Starting with the first line below, reproduce each line exactly until you have included the one bearing "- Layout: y".

=== Section Start ===

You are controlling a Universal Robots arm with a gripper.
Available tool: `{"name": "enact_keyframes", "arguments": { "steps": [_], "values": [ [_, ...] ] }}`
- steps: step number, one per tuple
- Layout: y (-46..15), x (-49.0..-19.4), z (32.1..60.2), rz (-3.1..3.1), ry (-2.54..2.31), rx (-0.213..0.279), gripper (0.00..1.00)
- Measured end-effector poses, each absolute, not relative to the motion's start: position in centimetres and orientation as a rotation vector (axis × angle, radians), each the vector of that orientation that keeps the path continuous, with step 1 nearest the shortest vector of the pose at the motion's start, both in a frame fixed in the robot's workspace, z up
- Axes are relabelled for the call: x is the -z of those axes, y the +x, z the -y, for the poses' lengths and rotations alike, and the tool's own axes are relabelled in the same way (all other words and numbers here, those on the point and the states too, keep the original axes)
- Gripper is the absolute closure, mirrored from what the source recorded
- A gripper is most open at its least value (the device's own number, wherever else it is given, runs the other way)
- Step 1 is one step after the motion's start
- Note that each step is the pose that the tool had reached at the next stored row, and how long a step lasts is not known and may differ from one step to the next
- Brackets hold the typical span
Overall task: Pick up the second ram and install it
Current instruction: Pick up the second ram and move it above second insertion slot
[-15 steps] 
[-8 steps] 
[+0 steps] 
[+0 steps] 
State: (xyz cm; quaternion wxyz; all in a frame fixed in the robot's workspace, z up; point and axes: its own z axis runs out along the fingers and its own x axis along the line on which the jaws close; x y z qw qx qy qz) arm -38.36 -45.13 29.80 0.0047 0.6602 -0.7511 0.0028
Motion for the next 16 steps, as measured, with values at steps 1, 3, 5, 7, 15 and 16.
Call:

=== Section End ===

#### SOLUTION TO THIS PROBLEM:
You are controlling a Universal Robots arm with a gripper.
Available tool: `{"name": "enact_keyframes", "arguments": { "steps": [_], "values": [ [_, ...] ] }}`
- steps: step number, one per tuple
- Layout: y (-46..15), x (-49.0..-19.4), z (32.1..60.2), rz (-3.1..3.1), ry (-2.54..2.31), rx (-0.213..0.279), gripper (0.00..1.00)

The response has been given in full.